## WORK TO COMPLETE
Drop every picture, then repeat the records exactly.

## Items from a dataset
···

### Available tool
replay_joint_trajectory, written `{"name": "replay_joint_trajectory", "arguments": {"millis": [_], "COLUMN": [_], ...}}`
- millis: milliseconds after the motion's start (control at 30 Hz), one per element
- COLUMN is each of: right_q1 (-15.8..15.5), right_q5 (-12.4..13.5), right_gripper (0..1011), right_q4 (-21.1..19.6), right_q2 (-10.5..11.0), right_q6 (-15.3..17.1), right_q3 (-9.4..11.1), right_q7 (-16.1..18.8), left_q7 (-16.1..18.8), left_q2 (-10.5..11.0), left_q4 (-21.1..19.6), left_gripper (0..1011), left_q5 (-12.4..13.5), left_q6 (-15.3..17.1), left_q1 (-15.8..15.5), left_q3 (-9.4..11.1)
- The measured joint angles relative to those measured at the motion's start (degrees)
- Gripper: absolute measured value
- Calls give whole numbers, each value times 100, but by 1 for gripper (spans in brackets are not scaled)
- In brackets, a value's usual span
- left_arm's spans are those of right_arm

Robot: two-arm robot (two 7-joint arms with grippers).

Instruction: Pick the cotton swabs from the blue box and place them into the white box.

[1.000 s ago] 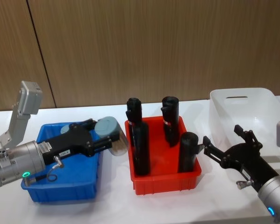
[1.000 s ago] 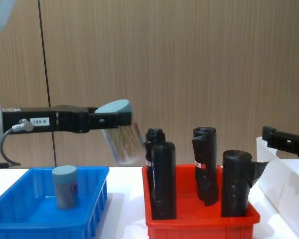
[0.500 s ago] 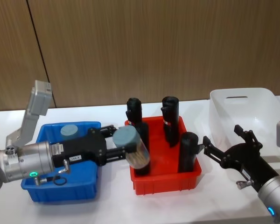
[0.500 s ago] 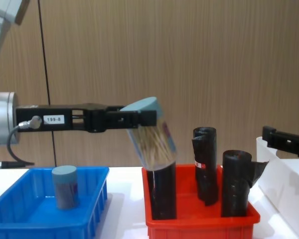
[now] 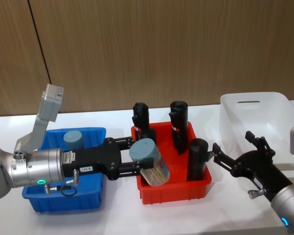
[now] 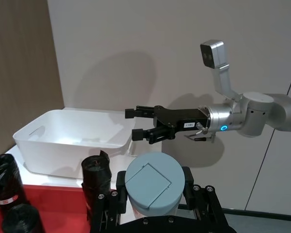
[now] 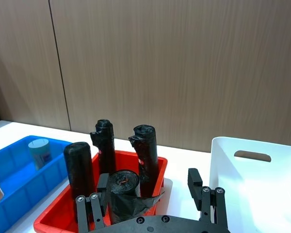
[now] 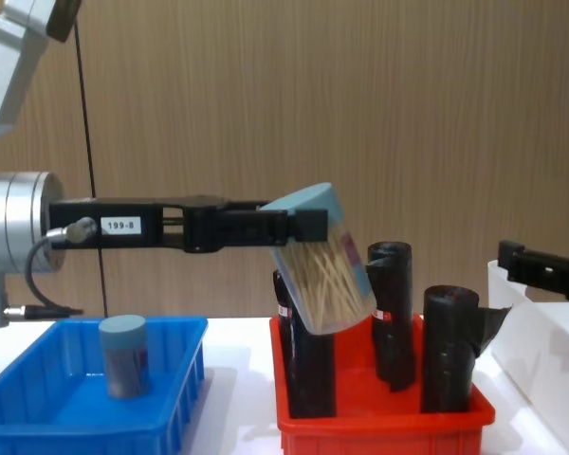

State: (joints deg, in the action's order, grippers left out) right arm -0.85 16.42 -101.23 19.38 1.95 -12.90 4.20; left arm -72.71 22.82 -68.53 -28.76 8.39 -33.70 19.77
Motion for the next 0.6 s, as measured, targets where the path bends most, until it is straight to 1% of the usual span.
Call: {"name": "replay_joint_trajectory", "arguments": {"millis": [200, 300, 367, 433, 467, 600], "right_q1": [6, 21, 41, 56, 74, 123], "right_q5": [-7, -1, 27, 51, 78, 143], "right_gripper": [1002, 1002, 1002, 1002, 1002, 1002], "right_q4": [-8, -14, -21, -24, -28, -37], "right_q2": [52, 103, 154, 187, 223, 328], "right_q6": [48, 134, 224, 282, 350, 552], "right_q3": [17, 41, 65, 83, 103, 155], "right_q7": [198, 368, 522, 602, 714, 989], "left_q7": [-120, -160, -186, -202, -209, -241], "left_q2": [-27, -36, -41, -45, -45, -52], "left_q4": [49, 64, 74, 80, 82, 95], "left_gripper": [664, 664, 664, 664, 664, 664], "left_q5": [-5, -7, -9, -10, -11, -14], "left_q6": [0, 0, 0, 1, 1, 4], "left_q1": [-47, -61, -71, -76, -79, -90], "left_q3": [36, 47, 55, 59, 60, 68]}}
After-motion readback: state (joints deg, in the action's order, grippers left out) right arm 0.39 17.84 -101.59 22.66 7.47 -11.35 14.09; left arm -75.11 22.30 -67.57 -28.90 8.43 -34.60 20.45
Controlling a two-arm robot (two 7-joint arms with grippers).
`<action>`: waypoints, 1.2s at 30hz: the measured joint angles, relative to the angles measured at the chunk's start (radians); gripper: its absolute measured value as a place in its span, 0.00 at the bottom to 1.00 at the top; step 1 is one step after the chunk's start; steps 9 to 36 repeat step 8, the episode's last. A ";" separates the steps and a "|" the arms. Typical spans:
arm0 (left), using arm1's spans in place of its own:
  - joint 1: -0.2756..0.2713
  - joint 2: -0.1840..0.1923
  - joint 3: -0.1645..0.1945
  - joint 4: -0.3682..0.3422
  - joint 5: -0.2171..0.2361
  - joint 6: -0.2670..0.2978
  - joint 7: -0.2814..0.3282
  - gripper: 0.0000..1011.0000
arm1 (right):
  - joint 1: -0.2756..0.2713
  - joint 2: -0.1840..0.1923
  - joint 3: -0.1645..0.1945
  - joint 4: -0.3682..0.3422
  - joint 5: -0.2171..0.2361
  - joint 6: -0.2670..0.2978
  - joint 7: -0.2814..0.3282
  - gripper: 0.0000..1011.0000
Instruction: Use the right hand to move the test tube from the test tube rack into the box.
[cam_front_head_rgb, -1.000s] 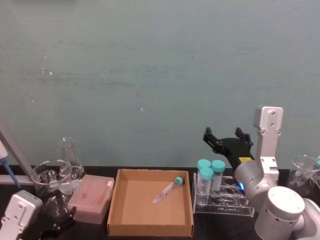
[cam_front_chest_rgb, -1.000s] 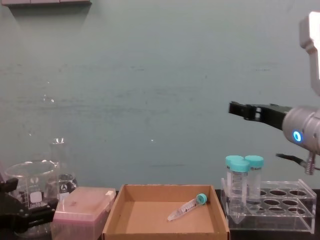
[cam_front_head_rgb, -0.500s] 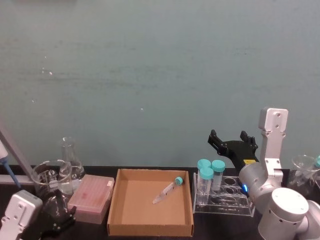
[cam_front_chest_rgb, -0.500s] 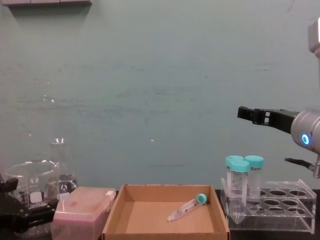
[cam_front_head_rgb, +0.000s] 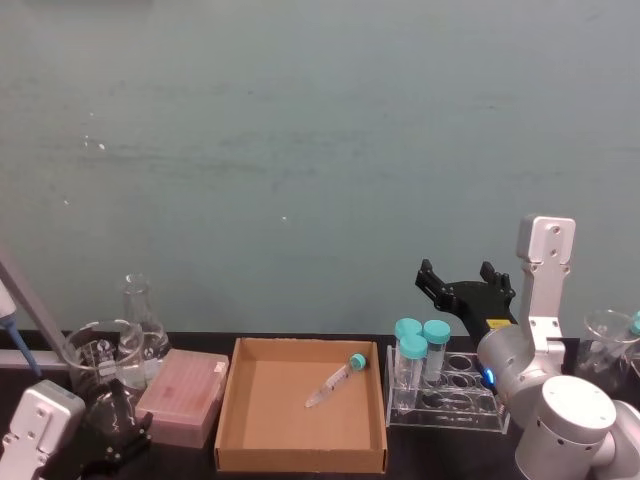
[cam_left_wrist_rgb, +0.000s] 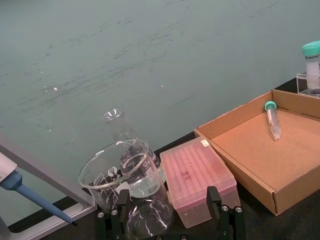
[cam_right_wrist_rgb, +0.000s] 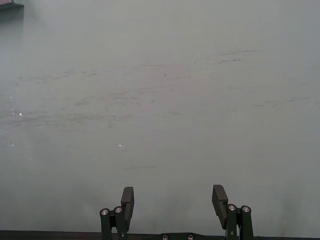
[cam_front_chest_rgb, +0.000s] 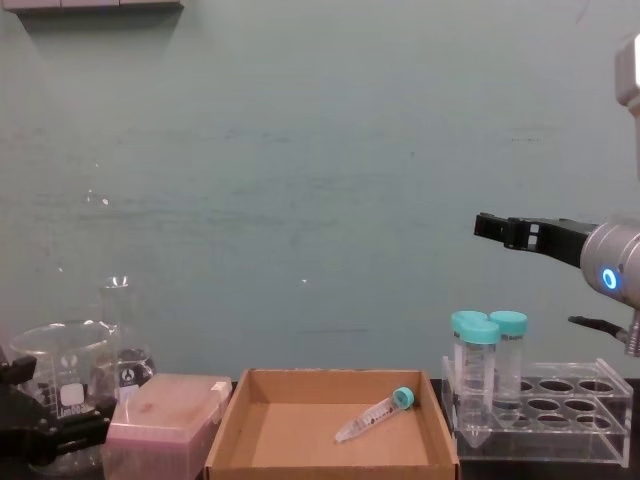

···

## COMPLETED EXERCISE
### Available tool
replay_joint_trajectory, written `{"name": "replay_joint_trajectory", "arguments": {"millis": [_], "COLUMN": [_], ...}}`
- millis: milliseconds after the motion's start (control at 30 Hz), one per element
- COLUMN is each of: right_q1 (-15.8..15.5), right_q5 (-12.4..13.5), right_gripper (0..1011), right_q4 (-21.1..19.6), right_q2 (-10.5..11.0), right_q6 (-15.3..17.1), right_q3 (-9.4..11.1), right_q7 (-16.1..18.8), left_q7 (-16.1..18.8), left_q2 (-10.5..11.0), left_q4 (-21.1..19.6), left_gripper (0..1011), left_q5 (-12.4..13.5), left_q6 (-15.3..17.1), left_q1 (-15.8..15.5), left_q3 (-9.4..11.1)
- The measured joint angles relative to those measured at the motion's start (degrees)
- Gripper: absolute measured value
- Calls give whole numbers, each value times 100, but by 1 for gripper (spans in brackets are not scaled)
- In brackets, a value's usual span
- left_arm's spans are those of right_arm

Robot: two-arm robot (two 7-joint arms with grippers).

Instruction: Pick the cotton swabs from the blue box and place them into the white box.

[1.000 s ago] 
[1.000 s ago] 
[0.500 s ago] 
[0.500 s ago] 
[now] 
[now] 
[now] 
[now] 

State: (joints deg, in the action's order, grippers left out) right arm -0.85 16.42 -101.23 19.38 1.95 -12.90 4.20; left arm -72.71 22.82 -68.53 -28.76 8.39 -33.70 19.77
Motion for the next 0.6 s, as measured, targets where the path bends most, until it is straight to 1% of the usual span.
Call: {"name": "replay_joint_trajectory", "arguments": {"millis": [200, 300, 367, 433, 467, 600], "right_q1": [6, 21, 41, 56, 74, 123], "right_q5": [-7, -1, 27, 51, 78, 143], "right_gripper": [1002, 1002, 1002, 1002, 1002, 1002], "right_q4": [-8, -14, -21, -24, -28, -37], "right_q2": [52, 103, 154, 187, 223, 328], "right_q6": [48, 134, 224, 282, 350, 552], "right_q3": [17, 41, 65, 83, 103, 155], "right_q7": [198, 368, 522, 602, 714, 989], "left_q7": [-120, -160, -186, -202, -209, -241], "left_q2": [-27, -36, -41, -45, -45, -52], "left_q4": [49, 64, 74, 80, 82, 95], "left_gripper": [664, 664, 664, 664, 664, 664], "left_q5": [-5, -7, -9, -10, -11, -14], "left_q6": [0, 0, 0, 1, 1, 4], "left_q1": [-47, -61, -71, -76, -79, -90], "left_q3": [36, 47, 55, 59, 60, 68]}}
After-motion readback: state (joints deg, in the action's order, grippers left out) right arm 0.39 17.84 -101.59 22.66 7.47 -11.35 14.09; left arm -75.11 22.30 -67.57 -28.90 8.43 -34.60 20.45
Controlling a two-arm robot (two 7-joint arms with grippers).
`<action>`: waypoints, 1.2s at 30hz: the measured joint angles, relative to the angles measured at the chunk's start (radians); gripper: its absolute measured value as a place in its span, 0.00 at the bottom to 1.00 at the top; step 1 is one step after the chunk's start; steps 9 to 36 repeat step 8, the episode's last. A ";" separates the steps and a "|" the arms. Typical spans:
arm0 (left), using arm1's spans in place of its own:
  - joint 1: -0.2756..0.2713
  - joint 2: -0.1840..0.1923
  - joint 3: -0.1645..0.1945
  - joint 4: -0.3682..0.3422
  - joint 5: -0.2171..0.2361
  - joint 6: -0.2670..0.2978
  - joint 7: -0.2814..0.3282
  - gripper: 0.0000..1011.0000
arm1 (right):
  - joint 1: -0.2756..0.2713
  - joint 2: -0.1840..0.1923
  - joint 3: -0.1645..0.1945
  - joint 4: -0.3682..0.3422
  - joint 5: -0.2171..0.2361
  - joint 6: -0.2670..0.2978
  - joint 7: -0.2814..0.3282
  - gripper: 0.0000..1011.0000
Instruction: Use the right hand to move the test tube from the test tube rack into the box.
[cam_front_head_rgb, -1.000s] 
[cam_front_chest_rgb, -1.000s] 
[cam_front_head_rgb, -0.500s] 
[cam_front_chest_rgb, -0.500s] 
[cam_front_head_rgb, +0.000s] 
[cam_left_wrist_rgb, +0.000s] 
[cam_right_wrist_rgb, +0.000s] 
[cam_front_chest_rgb, +0.000s] 

The work is done, and the output is complete.